Son numerosos los ejemplos que sostienen la afirmación de que en la actualidad, en México, están sucediendo cambios importantes y significativos en el campo de la educación. A propósito de sus actores principales, estudiantes y maestros, las escenas cotidianas muestran que hay conflictos y resistencia ante los cambios anunciados por el gobierno. Llamo la atención a los múltiples movimientos y manifestaciones que se han registrado desde la campaña del quien es hoy presidente. Lo que parece es que algunas de las decisiones tomadas no son coincidentes con las aspiraciones, anhelos e ideales de muchos de estos actores.
No parece difícil entender que haya maestros y estudiantes descontentos con las acciones tomadas porque éstas cuestionan la capacidad de los mismos, señalándoles la obligación de que adquieran competencias, atributos y recursos que varios no tienen. Los objetivos generales, explícitos en las reformas son: elevar la calidad de la educación y que el Estado sea el rector de la misma, pero el mensaje implícito en los discursos es que muchos maestros y estudiantes no cumplen con los requisitos exigidos para llevar a cabo el cambio. En el marco de estas trasmisiones, la exigencia de la evaluación universal a docentes y el requisito de que los estudiantes aprendan inglés, por ejemplo, se significan como amenaza de exclusión.
Un factor determinante del descontento contra los cambios anunciados es que algunos maestros y estudiantes se sienten expuestos a un estado de humillación, de derrota y de mediocridad. De alguna manera, las trasmisiones que les han sido enviadas a través de discursos e imágenes son de desprecio hacia lo que ellos han sido y son. Así pues, la aplicación generalizada, a raja tabla, de cambios en el terreno educativo puede ser de una gran crueldad para los perdedores en una competencia social, que se libra en la educación, encargada de distinguir a los individuos según sus recursos y méritos.
No cabe duda de que es urgente que la calidad de la educación a cargo del Estado mexicano sea elevada.
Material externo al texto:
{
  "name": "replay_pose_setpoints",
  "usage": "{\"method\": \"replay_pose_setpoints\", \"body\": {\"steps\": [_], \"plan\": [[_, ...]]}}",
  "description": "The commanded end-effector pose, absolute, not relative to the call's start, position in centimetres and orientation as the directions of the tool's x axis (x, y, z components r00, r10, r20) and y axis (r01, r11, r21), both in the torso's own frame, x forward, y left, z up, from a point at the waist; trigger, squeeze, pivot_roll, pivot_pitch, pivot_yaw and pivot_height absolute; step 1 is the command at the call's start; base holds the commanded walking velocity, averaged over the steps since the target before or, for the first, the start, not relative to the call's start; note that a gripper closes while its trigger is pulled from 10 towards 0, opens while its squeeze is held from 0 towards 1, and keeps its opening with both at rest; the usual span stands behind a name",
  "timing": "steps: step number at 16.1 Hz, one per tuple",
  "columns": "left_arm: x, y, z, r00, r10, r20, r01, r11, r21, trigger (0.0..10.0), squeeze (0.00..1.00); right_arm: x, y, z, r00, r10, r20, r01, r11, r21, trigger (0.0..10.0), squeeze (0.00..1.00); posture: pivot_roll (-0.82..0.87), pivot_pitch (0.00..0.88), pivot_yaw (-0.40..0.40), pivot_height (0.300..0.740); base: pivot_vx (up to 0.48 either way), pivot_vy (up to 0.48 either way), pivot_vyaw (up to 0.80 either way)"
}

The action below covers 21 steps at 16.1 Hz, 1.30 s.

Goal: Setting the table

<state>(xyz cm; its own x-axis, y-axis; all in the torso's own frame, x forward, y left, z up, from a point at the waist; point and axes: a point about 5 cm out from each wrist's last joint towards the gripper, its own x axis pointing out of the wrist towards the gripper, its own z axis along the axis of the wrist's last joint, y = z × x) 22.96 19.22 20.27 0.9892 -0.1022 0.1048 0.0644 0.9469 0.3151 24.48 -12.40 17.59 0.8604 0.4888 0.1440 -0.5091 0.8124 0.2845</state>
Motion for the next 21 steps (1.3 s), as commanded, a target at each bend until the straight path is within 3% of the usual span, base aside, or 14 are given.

Sin embargo, si los esfuerzos que se despliegan para lograrlo mandan el mensaje que habrá “víctimas” es natural que provoquen resistencia. Estando las cosas como están en México, el asunto de cómo intervenir la calidad educativa tiene que partir de la realidad de que los actores del sistema educativo están distribuidos en posiciones sociales muy desiguales. Por ello, de manera recurrente, surgen voces que demandan trato diferente respecto a lo que establecen los decretos y leyes generales.
No hay que olvidar que en una sociedad comprometida con la democracia, como es la mexicana, la calidad de la escuela tiene que ver, ante todo, con la justicia. A priori, todo parece muy simple: la evaluación de los maestros y la revisión de los curriculums constituyen dos elementos necesarios para elevar la calidad educativa. Es cierto. Pero, para que el sistema educativo cumpla cabalmente su función democrática y de justicia social no puede sacrificar a los más débiles, ni tampoco producir “vencidos”.
Ante los comportamientos públicos violentos que han mostrado maestros y estudiantes que toman vías de comunicación e instalaciones de manera agresiva y hasta vandálica, la mayoría de la población proyecta para ellos veredictos condenatorios. Pero, contra este tipo de veredictos argumento que las reformas educativas que se están llevando a cabo han desestabilizado profundamente las certezas y esperanzas de los actores de la educación. Quienes se encuentran en condiciones de vulnerabilidad ya no pueden esperar que “la revolución les haga justicia” y, por ello, significan los cambios anunciados como amenaza que empeorará su situación.
El mundo de la educación en México está conmocionado y hay que aceptarlo. Renunciar, por ello, a la ambición de la calidad educativa y permitir que ésta se siga degradando constituye un renunciamiento cultural grave y una sumisión a un destino mediocre e indigno para el país y los mexicanos. Los cambios hay que hacerlos sabiendo que el espacio escolar es un terreno de luchas feroces y que sería absurdo esperar que no surgieran conflictos.
Pero, ninguna sociedad democrática puede estar satisfecha si los conflictos se enfrentan y disuelven a través de la violencia, de actos delincuenciales y autoritarismos. Esto nos obliga a dejar de lado la tendencia a querer deshacernos de los maestros y estudiantes “difíciles”. Más que obligarlos a que se callen o de meterlos a la cárcel debemos escucharlos y reflexionar en lo justo, o no, de sus demandas, dejando de lado la tendencia que hay en el país de considerar que la única participación legítima es la que constituye una adhesión al sistema.
La importancia simbólica de que estén siendo los actores de la educación quienes están actualmente en lucha es enorme. Expresa fundamentalmente el miedo social de la época: la condena a la exclusión, sin salida. De ahí que haya tanta violencia.